YOUR TASK:
Narrow the data below down to the lines containing "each".

--- DATA BELOW Enclosed Below ---

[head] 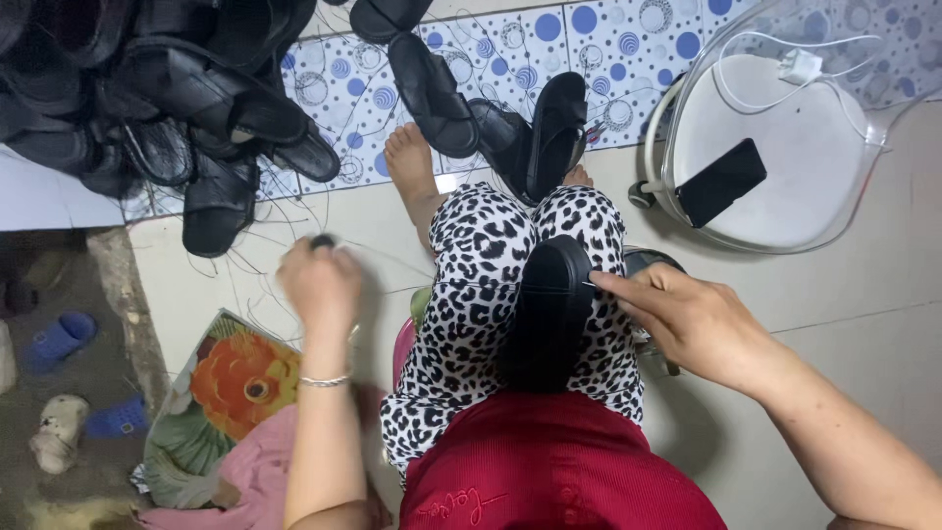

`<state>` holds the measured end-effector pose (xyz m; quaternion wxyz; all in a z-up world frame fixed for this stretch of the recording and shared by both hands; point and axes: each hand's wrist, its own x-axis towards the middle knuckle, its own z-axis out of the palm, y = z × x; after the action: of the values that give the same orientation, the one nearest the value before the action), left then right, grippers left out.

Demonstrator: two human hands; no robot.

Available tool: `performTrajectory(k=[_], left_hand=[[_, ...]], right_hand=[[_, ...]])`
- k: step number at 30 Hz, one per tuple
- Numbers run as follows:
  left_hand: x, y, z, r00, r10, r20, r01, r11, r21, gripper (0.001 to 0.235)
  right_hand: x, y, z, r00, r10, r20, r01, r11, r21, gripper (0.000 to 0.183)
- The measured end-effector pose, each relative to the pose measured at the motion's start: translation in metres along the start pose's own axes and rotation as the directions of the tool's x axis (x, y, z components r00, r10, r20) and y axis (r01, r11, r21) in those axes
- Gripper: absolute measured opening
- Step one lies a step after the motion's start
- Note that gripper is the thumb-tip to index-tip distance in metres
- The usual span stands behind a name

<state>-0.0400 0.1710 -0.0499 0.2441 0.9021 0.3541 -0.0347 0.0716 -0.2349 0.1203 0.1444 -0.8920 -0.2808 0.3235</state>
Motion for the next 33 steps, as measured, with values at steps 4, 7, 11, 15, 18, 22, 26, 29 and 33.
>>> performTrajectory(k=[4, 7, 11, 15, 18, 22, 26, 29, 33], left_hand=[[-0.038, 0.095, -0.006, 0.912, 0.401, -0.087, -0.403, 0.838, -0.368, 0.033], [-0.058, 0.141, -0.009, 0.623, 0.762, -0.178, -0.759, 0.533, -0.373, 0.065], [-0.063, 0.163, 0.012, 0.490, 0.872, 0.017, -0.816, 0.466, -0.343, 0.091], [-0.060, 0.169, 0.021, 0.434, 0.900, -0.053, -0.845, 0.385, -0.371, 0.078], [-0.065, 0.166, 0.041, 0.465, 0.861, -0.206, -0.850, 0.369, -0.377, 0.083], [-0.066, 0.167, 0.055, 0.499, 0.798, -0.338, -0.845, 0.360, -0.395, 0.086], [-0.089, 0.152, 0.067, 0.513, 0.741, -0.434, -0.858, 0.424, -0.290, 0.078], [-0.101, 0.145, 0.040, 0.390, 0.839, -0.380, -0.908, 0.281, -0.312, 0.045], [-0.103, 0.169, -0.020, 0.637, 0.769, 0.061, -0.059, 0.127, -0.990, 0.023]], right_hand=[[0.002, 0.004, 0.002, 0.994, -0.100, -0.053, 0.093, 0.988, -0.122, 0.055], [0.005, 0.006, -0.002, 0.990, -0.141, -0.010, 0.133, 0.955, -0.263, 0.058], [0.006, 0.006, -0.005, 0.995, -0.092, 0.039, 0.100, 0.925, -0.366, 0.063], [0.012, -0.004, -0.011, 0.993, -0.115, 0.032, 0.116, 0.863, -0.492, 0.063], [0.032, -0.029, -0.019, 0.979, -0.200, 0.045, 0.197, 0.855, -0.480, 0.036], [0.048, -0.029, -0.009, 0.968, -0.252, 0.004, 0.234, 0.893, -0.385, 0.013], [0.039, -0.015, -0.007, 0.965, -0.245, -0.092, 0.221, 0.951, -0.215, 0.019], [0.032, -0.016, -0.013, 0.928, -0.328, -0.174, 0.306, 0.941, -0.145, 0.023], [0.031, -0.006, -0.003, 0.886, -0.381, -0.265, 0.372, 0.924, -0.087, 0.024]])
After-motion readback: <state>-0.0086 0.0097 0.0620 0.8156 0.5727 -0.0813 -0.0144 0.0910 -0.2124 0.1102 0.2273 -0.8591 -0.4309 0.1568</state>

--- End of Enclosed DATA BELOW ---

SOLUTION TO THE PROBLEM:
`<state>` holds the measured end-effector pose (xyz m; quaternion wxyz; all in a z-up world frame fixed for this stretch of the recording and shared by both hands; point and axes: each hand's wrist, its own x-axis towards the middle knuckle, its own z-axis out of the palm, y = z × x; after the action: of the values that give the same orientation, the one nearest the value before the action), left then right, grippers left out.
- The measured end-effector pose, each relative to the pose measured at the motion's start: translation in metres along the start pose's own axes and rotation as the directions of the tool's x axis (x, y, z components r00, r10, r20) and y axis (r01, r11, r21) in those axes

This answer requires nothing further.